J’ai découvert que les vins que je chérissais le plus, avant même de lire leur étiquette, contenaient systématiquement du Cabernet Franc. La première fois, c’était dans un Chinon « Beaumont » de Catherine & Pierre Breton, ouvert en fin de soirée chez des amis. Ce fut un tremblement de terre. C’était comme si des poivrons verts, mûrs et croquants, s’étaient retrouvés directement dans mon verre. J’ai cherché, par la suite, à détecter le poivron dans tout ce que je buvais pour me la péter en disant : « Cabernet Franc ! ». Évidemment, c’était plus complexe que cela. On trouve du Cabernet Franc dans des vins aux parfums de noisette, de roses, de violettes ou de fruits rouges. Le cépage ne fait pas tout, mais il dit beaucoup de vous (Robert Parker déteste le Cabernet Franc, par exemple). J’ai une familiarité avec ce cépage parce que je viens du froid ; il pousse au Canada en toute sérénité. Mais on n’est pas fait d’un seul bloc, et il m’arrive d’avoir des moments torrides avec le Gamay ou le Grenache — j’aime trop le poivre et l’acidité pour m’en passer.
J’ai joué au petit jeu des cépages-totems avec ceux qui, autour de moi, aiment boire (100% de mon entourage). Je trouve courageux ceux qui répondent par des cépages très répandus, car ils en connaissent la profondeur ; la rareté d’un cépage ne garantit pas qu’il puisse s’exprimer aussi richement qu’une Syrah… Mais j’ai souvent pensé que si quelqu’un répondait « Chenin », un cépage qui donne des vins intellectuels et délicats, aux goûts d’écorces de fruits jaunes et de desserts, il deviendrait mon prince charmant. Une pantoufle de vair, dans un autre genre de palais.

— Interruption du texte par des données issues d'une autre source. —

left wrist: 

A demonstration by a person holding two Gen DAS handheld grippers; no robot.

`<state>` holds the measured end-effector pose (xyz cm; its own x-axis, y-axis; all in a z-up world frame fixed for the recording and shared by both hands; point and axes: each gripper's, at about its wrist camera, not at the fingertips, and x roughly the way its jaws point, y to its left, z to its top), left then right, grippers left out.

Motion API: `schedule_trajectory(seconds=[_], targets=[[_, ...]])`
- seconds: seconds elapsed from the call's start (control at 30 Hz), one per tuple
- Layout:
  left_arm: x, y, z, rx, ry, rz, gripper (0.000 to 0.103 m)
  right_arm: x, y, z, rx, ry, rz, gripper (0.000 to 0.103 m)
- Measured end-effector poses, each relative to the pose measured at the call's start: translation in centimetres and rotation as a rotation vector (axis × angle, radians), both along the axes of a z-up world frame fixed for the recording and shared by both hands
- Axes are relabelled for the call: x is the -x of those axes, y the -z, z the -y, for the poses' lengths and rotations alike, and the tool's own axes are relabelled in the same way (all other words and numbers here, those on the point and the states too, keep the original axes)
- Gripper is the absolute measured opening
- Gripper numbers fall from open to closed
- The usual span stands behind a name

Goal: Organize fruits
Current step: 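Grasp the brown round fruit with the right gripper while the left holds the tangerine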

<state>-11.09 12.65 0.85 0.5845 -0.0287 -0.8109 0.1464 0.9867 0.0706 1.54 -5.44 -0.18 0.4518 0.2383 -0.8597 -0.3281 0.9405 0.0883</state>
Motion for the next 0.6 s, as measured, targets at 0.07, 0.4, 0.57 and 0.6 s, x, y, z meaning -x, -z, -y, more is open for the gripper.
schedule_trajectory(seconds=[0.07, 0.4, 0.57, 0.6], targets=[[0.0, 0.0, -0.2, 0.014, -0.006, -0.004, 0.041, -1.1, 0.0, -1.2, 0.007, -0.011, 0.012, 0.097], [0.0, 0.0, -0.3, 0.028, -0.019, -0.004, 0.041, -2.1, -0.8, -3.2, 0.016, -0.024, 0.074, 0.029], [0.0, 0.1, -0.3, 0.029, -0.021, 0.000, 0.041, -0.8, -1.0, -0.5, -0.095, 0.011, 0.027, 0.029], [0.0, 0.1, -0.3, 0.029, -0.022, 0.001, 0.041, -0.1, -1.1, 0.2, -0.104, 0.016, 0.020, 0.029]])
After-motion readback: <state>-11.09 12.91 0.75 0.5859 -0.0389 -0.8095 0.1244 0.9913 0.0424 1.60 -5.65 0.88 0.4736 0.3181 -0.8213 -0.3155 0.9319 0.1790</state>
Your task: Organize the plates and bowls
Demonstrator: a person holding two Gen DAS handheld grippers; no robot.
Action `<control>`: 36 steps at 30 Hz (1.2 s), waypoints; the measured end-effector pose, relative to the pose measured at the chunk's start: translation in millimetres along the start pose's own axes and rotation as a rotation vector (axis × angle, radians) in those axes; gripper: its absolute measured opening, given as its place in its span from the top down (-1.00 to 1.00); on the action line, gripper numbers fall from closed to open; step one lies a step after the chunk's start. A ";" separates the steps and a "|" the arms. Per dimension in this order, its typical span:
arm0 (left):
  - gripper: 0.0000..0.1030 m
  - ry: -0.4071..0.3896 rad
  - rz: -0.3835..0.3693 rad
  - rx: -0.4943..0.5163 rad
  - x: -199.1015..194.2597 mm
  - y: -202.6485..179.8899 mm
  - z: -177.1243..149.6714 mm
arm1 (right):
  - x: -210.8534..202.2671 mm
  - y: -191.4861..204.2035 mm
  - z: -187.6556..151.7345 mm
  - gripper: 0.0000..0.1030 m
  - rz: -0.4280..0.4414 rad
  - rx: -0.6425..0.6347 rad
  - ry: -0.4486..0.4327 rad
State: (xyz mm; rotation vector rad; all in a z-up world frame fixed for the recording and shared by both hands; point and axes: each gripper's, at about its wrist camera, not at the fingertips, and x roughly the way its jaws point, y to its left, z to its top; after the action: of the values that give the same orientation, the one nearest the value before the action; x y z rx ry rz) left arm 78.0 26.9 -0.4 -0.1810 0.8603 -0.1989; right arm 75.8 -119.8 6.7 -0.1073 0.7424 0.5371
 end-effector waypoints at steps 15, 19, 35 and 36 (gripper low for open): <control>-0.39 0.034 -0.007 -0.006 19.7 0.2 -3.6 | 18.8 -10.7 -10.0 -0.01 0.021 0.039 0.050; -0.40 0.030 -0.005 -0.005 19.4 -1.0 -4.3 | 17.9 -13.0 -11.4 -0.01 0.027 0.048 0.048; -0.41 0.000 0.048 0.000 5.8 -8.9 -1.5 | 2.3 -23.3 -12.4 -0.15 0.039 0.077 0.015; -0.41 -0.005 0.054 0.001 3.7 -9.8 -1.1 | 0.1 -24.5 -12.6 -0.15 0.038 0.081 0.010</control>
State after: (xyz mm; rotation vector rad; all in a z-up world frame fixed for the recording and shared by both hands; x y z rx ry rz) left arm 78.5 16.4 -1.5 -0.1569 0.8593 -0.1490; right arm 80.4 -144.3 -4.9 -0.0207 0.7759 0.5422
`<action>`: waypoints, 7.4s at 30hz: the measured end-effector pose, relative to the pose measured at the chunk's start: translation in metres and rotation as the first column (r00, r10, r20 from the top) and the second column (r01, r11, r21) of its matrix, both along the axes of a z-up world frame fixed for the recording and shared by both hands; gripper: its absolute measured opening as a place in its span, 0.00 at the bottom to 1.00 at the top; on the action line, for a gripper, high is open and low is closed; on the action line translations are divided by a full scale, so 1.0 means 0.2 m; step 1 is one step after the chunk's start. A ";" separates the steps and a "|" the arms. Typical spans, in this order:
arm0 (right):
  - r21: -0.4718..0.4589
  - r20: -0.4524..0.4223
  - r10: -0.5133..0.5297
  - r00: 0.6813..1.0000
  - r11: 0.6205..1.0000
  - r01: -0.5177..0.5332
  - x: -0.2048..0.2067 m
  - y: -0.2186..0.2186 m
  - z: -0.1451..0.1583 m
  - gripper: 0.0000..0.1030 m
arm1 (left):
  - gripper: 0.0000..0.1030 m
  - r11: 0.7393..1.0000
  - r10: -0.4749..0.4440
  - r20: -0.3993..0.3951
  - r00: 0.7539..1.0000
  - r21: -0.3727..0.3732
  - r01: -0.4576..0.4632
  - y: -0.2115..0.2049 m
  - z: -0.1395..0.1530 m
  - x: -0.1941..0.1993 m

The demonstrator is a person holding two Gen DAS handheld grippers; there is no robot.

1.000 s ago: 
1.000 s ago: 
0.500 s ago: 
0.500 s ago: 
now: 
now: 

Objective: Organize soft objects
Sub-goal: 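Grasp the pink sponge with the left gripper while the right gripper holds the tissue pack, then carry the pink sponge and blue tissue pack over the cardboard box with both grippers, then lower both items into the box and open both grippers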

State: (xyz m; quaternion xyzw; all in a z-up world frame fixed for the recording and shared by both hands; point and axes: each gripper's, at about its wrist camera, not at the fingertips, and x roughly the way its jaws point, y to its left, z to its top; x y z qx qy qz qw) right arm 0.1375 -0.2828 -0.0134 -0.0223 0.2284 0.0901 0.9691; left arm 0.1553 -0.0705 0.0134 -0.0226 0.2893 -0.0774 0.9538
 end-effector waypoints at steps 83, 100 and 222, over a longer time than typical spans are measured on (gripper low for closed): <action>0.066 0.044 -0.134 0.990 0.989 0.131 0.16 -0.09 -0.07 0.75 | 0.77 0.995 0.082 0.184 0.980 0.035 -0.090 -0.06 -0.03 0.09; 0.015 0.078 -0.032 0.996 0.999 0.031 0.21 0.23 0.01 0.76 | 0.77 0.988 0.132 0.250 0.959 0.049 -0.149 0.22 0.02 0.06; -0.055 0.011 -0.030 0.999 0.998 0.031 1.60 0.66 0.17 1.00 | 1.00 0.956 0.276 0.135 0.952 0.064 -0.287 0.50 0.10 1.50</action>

Certains cépages, pourtant, provoquent le contraire : une répulsion automatique. J’ai ce genre de problème avec le Viognier. C’est une aversion tellement nette, tellement affirmée que, même lorsqu’une cuvée n’en contient qu’un petit pourcentage, je le détecte immédiatement. Avec le temps, il m’est devenu plus facile de détecter un cépage honni qu’un cépage aimé. Comment l’expliquer ? On associe toujours le Viognier à des vins « floraux », au nez de fleurs blanches. Je trouve cette association beaucoup trop floue. La pivoine blanche n’a pas le même parfum que la marguerite ou le muguet ! Pour être plus précise, ce n’est pas la « fleur blanche » qui me dérange mais une puissante odeur de pollen, que l’on retrouve dans le miel non pasteurisé. Le miel est bon au goût, mais son odeur peut être âpre, poussiéreuse et amère. Le Viognier serait mon cépage-poison, le double négatif du Cabernet Franc. Le pire, le plus hypocrite, c’est qu’il vous trompe visuellement, avec sa solarité étincelante. J’imagine que ça aussi, ça en dit long sur soi.